While physical variables are usually continuous signals, digital sensors can only output discrete readings of those variables. The discrete readings of such a continuous physical variable by a digital sensor may generate some noise or modify the accuracy of the digital expression of the said continuous physical variable. While filters may be applied to reduce or suppress such noise, they may then also introduce perceptible latency/delay or mask slow, but definite, variations along the series of measures of said physical variable. It is thus advantageous to develop a stabilisation method which can suppress noise in the series of measures of a physical variable captured by a digital sensor without significantly affecting such slow, but definite variations, and without introducing an additional perceptible delay.
Such a stabilisation method is particularly advantageous for stabilising a series of spatial position measurements captured by a digital sensor over time, and in particular a series of spatial position measurements captured by a 3D digital imaging system over time. In particular when the capture of such a spatial position measurement also involves an object recognition step, the object recognition algorithm may induce significant noise in successive measurements of the spatial position of the object, noise which may be aggravated by the limited definition of the spatial positioning raster.
An attempt has been made in US Patent Application publication US 2006/028944 to suppress noise in a chronological series of position measurements captured by a digital motion sensor by discarding or attenuating a change in a position measurement if the difference with a previous position measurement is below a certain threshold. However, such a stabilisation technique could lead to a slow, but real continuous motion being unnoticed or reflected as a jerking variation in the position measurements.

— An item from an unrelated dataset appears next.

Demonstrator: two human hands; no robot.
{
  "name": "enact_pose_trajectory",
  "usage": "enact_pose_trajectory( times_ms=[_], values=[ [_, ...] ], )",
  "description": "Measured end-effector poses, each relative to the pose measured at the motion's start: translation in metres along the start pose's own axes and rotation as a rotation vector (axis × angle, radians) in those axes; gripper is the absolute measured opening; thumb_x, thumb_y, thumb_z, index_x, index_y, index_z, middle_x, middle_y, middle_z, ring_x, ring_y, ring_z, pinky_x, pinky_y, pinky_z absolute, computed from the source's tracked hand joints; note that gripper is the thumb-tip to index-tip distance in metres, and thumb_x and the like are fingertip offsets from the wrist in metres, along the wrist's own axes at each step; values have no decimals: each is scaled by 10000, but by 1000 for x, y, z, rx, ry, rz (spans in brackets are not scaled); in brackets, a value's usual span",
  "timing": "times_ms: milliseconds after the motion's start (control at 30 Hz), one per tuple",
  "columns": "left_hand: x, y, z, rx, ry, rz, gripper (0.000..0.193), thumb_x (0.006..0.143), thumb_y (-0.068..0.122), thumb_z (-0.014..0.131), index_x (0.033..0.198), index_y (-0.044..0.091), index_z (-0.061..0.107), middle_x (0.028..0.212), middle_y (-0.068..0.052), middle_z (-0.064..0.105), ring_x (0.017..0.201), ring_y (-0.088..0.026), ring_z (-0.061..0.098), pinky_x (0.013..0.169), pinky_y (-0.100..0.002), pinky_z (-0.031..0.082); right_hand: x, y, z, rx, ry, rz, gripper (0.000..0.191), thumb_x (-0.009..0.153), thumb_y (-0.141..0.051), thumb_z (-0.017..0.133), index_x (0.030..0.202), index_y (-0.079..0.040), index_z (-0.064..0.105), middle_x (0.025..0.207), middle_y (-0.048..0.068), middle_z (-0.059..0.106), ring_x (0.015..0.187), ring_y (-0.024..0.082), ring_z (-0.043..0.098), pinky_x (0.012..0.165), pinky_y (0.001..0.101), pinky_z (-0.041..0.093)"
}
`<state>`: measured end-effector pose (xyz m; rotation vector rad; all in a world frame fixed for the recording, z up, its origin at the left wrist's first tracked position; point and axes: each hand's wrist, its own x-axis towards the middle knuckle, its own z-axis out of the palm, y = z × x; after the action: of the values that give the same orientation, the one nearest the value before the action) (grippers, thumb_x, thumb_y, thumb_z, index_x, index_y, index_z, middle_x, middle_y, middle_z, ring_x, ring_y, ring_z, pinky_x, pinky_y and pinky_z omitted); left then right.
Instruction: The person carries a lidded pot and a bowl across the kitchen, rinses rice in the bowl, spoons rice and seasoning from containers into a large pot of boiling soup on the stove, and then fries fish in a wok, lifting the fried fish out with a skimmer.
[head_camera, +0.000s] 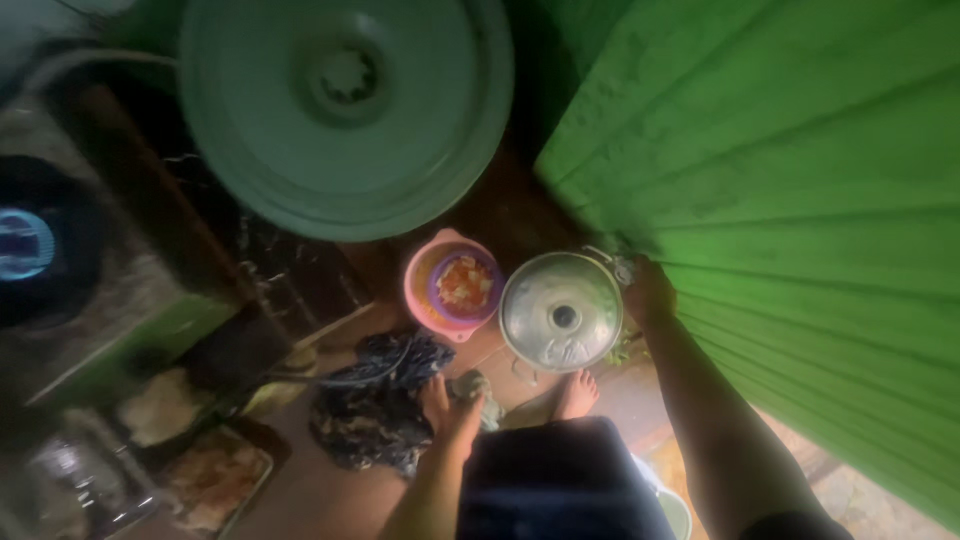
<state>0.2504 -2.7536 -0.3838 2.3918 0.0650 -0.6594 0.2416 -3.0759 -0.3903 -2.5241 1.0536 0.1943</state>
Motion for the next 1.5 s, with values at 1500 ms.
enact_pose_trajectory(
  times_ms=[1500],
  values=[
    [-72, -183, -104, -785, 315, 47, 941, 800, 223, 787, 1559, 80, 250, 1611, -177, 218, 1515, -319, 242, 1179, -371, 278, -212, -82, 52, 566, -607, 360, 328, 895, -278, 702, 1067, 0, 675, 900, 116, 675, 771, 252, 646, 637, 398, 504]
  ],
)
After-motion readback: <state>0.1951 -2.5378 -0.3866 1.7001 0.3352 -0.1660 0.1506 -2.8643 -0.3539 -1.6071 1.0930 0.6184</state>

Apparently for this reason, according to this disclosure, this technique is only applied punctually in response to a particular event.

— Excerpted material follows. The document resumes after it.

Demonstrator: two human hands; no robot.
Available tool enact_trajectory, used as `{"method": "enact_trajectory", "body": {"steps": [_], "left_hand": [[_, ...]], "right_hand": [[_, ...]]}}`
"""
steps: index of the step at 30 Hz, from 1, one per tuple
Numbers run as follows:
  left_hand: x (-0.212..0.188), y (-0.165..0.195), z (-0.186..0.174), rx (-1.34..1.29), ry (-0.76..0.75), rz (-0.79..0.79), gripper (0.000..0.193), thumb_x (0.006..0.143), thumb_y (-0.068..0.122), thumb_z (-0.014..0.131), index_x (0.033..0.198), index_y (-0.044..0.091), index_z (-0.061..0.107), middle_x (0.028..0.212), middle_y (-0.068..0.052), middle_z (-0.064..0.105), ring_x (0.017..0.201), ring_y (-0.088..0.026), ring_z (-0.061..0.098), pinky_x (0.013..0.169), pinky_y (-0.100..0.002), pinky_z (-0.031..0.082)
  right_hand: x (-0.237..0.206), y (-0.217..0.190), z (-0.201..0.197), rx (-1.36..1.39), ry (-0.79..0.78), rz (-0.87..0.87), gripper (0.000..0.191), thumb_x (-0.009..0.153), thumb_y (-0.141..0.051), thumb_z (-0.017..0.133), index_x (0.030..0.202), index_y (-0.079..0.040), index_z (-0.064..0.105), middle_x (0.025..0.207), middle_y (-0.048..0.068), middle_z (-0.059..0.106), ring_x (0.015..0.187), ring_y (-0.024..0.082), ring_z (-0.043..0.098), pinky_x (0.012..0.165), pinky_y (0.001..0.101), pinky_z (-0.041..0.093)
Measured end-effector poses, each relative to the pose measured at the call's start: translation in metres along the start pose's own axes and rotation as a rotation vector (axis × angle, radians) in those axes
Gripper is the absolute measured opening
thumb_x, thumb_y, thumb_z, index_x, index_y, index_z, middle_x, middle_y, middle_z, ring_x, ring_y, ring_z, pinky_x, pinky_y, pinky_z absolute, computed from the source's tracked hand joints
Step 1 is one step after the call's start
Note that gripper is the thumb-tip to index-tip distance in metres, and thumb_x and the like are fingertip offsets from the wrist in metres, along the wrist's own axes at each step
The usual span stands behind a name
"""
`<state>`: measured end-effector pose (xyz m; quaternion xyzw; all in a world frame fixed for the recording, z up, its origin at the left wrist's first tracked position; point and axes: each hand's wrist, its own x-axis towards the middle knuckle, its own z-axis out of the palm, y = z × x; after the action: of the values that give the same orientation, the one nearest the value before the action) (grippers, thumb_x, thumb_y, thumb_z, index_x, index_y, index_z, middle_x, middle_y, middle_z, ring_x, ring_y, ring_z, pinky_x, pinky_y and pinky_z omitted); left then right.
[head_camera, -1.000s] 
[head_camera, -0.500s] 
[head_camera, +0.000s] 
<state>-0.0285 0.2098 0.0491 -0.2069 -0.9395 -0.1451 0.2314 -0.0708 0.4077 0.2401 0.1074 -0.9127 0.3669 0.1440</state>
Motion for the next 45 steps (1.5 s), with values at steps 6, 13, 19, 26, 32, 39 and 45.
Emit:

US 2008/165280 discloses a method of video stabilisation in which the stabilisation of an image is achieved using an initial set of image stabilisation parameters in the form of a stabilisation algorithm. Both causal and non-causal filtering is described where the decoded images are buffered when causal filtering is used. A comparison of partial projection vectors, partial areas of two images, is carried out to determine the best match (the minimum distance between the two vectors being compared) for a jitter component. A filter formula is used to compensate for jitter in two-dimensions, the filter formula being expressed in terms of the computed motion estimate. A damping factor, α, is disclosed that steers the jitter towards zero and can be adapted from frame to frame to compensate for handshake of the video camera at frequencies≧2 Hz. The damping factor has a normalised value where 0<α<1.
US 2008/030460 discloses the comparison of a reference image to a comparison image to match features. Two threshold values are applied that effectively splits the image into three regions—a high damping region, a low damping region and a gradual or linear region. Positional information in the image is used to control the application, for example, the position of a hand within a region of interest.